All reviews of published articles are made public. This includes manuscript files, peer review comments, author rebuttals and revised materials. Note: This was optional for articles submitted before 13 February 2023.
Peer reviewers are encouraged (but not required) to provide their names to the authors when submitting their peer review. If they agree to provide their name, then their personal profile page will reflect a public acknowledgment that they performed a review (even if the article is rejected). If the article is accepted, then reviewers who provided their name will be associated with the article itself.
Thanks you for your further response and edits. I have assessed this revision and am happy that the current version of the manuscript is read for publication.
[# PeerJ Staff Note - this decision was reviewed and approved by Konstantinos Kormas, a PeerJ Section Editor covering this Section #]
Thank you for your consideration of the reviewers' comments. While reviewers were generally appreciative of the revisions made in response, they have highlighted several remaining issues to be addressed to ensure that results are clearly communicated and appropriately interpreted.
Please pay particular attention to:
1. Clarifying / justifying values plotted in Figure 2 (Reviewer 2).

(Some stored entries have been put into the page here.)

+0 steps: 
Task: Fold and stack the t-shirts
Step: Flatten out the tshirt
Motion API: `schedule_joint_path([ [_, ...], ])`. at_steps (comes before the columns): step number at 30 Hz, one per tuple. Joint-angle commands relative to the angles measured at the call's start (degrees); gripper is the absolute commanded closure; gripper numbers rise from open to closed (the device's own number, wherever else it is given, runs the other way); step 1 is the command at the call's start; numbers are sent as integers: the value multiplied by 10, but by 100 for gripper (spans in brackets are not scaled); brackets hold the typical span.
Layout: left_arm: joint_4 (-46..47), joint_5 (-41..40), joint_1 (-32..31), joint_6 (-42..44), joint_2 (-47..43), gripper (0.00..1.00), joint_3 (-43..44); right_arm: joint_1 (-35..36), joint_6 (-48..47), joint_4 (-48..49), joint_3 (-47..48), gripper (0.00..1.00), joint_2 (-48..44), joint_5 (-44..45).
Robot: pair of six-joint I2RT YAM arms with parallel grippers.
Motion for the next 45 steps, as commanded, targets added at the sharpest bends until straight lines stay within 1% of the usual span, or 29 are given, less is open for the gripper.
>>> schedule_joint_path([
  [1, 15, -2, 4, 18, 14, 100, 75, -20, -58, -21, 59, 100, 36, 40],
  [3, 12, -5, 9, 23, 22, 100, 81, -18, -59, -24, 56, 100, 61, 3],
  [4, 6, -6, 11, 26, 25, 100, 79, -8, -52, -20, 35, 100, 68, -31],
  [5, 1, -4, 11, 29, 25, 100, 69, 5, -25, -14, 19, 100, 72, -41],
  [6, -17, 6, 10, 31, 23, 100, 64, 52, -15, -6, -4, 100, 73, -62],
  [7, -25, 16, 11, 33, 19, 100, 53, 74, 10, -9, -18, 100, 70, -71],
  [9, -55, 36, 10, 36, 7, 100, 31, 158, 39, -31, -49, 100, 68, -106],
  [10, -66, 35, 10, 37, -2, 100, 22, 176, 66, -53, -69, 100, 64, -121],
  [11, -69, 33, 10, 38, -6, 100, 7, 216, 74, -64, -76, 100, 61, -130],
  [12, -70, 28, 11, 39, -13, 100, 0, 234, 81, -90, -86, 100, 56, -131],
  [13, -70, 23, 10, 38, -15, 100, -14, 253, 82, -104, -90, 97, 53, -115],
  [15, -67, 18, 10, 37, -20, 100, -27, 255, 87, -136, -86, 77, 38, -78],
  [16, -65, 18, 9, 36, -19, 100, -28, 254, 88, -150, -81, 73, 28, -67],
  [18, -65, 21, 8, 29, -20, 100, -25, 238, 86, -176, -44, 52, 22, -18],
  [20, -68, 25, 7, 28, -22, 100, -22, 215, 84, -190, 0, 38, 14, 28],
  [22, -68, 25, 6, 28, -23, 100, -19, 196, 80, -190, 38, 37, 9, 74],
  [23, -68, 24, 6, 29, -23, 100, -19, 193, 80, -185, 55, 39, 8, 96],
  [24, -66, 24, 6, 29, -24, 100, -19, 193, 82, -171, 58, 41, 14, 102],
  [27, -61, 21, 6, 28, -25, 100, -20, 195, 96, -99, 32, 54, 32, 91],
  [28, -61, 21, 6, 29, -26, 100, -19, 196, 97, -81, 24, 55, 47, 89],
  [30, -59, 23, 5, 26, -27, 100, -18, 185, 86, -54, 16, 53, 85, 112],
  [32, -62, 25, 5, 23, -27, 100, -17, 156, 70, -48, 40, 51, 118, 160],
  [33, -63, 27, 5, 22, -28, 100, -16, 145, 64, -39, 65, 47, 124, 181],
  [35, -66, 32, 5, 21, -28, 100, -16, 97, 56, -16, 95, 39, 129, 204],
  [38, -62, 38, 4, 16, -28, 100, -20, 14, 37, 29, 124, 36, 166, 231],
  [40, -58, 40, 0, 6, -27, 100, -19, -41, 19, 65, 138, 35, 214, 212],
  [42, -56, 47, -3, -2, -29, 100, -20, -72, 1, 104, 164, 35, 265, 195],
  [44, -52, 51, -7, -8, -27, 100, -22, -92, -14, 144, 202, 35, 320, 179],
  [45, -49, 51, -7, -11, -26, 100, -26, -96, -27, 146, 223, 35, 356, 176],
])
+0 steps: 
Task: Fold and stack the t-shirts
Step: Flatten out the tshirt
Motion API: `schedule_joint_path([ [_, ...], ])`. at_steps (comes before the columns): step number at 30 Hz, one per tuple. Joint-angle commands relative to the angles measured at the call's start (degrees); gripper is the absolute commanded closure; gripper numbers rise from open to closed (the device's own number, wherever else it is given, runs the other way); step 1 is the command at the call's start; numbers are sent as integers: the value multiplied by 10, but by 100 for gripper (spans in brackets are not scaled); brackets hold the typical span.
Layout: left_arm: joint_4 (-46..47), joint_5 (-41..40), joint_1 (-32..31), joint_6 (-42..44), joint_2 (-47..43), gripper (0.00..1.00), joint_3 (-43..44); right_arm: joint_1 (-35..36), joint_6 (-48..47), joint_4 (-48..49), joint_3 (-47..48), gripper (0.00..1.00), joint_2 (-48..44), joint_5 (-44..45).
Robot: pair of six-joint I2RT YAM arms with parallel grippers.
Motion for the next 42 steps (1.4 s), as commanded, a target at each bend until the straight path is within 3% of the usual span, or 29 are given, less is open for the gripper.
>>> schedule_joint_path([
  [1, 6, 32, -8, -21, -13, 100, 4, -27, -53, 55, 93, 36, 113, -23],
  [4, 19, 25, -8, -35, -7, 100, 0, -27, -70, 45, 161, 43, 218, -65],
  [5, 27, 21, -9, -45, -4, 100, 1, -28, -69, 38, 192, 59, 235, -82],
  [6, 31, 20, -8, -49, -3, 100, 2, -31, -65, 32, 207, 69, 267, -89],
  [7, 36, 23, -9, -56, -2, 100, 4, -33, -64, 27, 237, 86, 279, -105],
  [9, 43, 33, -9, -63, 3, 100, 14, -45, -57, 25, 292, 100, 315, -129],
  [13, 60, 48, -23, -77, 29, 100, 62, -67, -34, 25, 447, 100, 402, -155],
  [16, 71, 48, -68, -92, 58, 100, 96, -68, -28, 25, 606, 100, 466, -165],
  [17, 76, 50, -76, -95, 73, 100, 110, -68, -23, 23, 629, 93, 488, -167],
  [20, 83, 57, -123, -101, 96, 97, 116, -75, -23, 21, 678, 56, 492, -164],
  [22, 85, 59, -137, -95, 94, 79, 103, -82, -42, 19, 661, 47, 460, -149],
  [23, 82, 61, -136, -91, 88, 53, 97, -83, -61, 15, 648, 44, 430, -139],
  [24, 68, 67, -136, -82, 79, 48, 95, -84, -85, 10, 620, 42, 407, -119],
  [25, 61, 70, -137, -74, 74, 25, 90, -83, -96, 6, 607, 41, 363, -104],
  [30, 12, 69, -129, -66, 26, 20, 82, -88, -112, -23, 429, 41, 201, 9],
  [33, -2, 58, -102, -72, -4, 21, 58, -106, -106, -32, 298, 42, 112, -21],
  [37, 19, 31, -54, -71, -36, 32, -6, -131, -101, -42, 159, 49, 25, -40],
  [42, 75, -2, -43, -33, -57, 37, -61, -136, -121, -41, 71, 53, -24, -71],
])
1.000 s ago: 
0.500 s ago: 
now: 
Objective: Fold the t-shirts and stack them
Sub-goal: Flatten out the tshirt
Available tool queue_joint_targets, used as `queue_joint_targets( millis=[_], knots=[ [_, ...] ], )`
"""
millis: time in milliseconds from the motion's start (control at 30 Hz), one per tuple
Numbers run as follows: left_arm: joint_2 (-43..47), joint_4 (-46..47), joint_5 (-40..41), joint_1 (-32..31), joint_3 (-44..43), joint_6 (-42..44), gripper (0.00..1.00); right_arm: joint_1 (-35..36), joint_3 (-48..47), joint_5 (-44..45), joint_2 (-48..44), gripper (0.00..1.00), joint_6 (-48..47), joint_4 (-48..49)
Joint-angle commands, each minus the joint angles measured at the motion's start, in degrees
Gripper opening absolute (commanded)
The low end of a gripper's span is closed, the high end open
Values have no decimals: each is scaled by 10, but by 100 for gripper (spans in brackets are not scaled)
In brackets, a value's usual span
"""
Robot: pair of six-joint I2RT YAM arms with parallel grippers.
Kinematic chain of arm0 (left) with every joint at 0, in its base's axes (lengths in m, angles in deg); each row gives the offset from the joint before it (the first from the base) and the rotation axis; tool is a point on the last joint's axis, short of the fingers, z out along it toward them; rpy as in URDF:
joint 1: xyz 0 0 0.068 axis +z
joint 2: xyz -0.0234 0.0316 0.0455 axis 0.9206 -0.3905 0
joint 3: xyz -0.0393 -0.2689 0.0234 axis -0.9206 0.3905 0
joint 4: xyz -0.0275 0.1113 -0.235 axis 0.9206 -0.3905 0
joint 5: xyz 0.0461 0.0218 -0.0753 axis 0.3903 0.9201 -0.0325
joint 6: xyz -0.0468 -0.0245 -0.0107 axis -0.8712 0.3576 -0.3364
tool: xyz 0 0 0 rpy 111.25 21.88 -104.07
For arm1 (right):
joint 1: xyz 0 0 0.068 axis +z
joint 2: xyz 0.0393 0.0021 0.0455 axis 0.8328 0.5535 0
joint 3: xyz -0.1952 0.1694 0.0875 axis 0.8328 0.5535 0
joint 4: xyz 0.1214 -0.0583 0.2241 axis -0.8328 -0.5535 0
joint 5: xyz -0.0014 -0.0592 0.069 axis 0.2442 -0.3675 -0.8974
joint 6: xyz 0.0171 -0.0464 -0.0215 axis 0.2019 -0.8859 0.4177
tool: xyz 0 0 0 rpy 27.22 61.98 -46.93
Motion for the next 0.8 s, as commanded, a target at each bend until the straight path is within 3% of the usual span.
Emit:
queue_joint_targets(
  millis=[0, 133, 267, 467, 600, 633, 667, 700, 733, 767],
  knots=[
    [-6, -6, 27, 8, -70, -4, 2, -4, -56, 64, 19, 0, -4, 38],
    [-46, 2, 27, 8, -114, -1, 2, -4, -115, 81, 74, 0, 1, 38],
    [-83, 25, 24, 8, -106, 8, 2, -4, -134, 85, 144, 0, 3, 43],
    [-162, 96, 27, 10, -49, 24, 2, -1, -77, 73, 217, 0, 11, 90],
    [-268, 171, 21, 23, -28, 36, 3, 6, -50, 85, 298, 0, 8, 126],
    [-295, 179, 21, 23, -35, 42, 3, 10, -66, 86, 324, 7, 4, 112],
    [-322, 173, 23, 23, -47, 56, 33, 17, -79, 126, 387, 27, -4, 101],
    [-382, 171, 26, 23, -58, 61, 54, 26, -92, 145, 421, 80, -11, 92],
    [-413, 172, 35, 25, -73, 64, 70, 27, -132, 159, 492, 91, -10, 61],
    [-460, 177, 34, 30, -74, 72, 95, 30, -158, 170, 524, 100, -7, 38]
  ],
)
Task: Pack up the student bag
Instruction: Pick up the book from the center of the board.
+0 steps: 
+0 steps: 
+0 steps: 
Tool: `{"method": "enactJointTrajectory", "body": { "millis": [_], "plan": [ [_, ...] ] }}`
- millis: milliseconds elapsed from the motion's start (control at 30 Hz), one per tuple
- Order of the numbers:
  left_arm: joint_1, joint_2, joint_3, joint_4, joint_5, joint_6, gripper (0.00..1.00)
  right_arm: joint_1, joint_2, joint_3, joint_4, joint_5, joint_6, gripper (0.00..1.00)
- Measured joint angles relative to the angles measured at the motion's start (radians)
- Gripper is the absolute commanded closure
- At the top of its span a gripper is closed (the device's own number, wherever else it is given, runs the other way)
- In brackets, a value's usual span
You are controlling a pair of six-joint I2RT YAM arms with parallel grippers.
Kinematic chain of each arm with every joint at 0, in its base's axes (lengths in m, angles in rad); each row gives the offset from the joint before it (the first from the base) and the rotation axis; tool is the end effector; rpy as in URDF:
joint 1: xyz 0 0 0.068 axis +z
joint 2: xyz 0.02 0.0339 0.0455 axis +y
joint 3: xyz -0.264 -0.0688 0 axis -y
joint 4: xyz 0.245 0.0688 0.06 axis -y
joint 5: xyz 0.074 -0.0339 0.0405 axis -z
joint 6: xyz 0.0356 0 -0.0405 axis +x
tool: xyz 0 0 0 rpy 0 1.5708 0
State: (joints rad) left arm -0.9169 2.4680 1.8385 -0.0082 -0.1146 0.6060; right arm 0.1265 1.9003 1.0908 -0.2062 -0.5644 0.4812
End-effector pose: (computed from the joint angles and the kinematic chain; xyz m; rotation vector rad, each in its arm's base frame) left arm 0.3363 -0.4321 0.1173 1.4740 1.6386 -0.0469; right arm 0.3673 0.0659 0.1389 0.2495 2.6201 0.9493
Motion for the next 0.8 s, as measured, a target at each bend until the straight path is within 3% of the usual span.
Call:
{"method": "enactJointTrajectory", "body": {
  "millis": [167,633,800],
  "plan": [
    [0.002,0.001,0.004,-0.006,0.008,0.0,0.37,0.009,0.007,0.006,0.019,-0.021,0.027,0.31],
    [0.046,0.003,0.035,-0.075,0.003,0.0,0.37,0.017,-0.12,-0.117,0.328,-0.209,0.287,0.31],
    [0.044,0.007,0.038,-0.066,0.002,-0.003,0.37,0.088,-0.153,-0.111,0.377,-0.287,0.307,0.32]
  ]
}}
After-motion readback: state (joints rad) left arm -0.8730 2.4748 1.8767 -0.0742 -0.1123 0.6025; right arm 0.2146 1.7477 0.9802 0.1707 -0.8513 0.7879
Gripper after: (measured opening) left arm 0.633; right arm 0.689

2. Potential sensitivity analyses on key model choices (perhaps included as supplementary information) that can illustrate how model outputs depend on these choices (Reviewer 3, comments 2, 4).
3. Ensuring model interpretation and conclusions are well grounded in model outputs (Reviewer 3, comments 3, 6).
4. Careful proofreading of revised text (Reviewer 1).
The additional information provided in the manuscript has helped clarify the issues raised in the first review. The figure demonstrating the distribution of the data is a useful addition, and changing the maps to a continuous distribution rather than the use of quartiles has greatly improved their interpretation. All captions contain sufficient information to enable understanding of figures and tables.
The modelled outcome for the Bernoulli model has now been correctly reported throughout the manuscript. The negative binomial model results added to the manuscript, and their comparison to the Bernoulli model results provide a more convincing argument that the use of dichotomous data is appropriate for these data and this research question. The out of sample analysis supports the robustness of the model.
As far as I can tell, the code and data that enable the results to be reproduced all appear to have been provided on Github. Conclusions are supported by the results presented.
I appreciate that you have taken my feedback on board and thank you for comprehensively addressing my comments. I am satisfied with all the responses. Do check the newly added text carefully as some typographical errors have crept in.
Same comment as in first review.
Same comment as in first review.
Same comment as in first review.
The authors have addressed most of my comments. I appreciate the extension of the section on Model Comparison.
I'm still not convinced by Figure 2 (formally Figure 1). It took me a while to understand the authors' explanation and I didn't find much clarification either in the text or in the figure's caption.
I believe it should be possible to plot data generated by the model (i.e. draws from p(y'|y)) and the observed data y, as done in posterior predictive checks. That way the lines would be "fully compatible". Right now the comparison is unclear and the uncertainty calibration cannot be checked.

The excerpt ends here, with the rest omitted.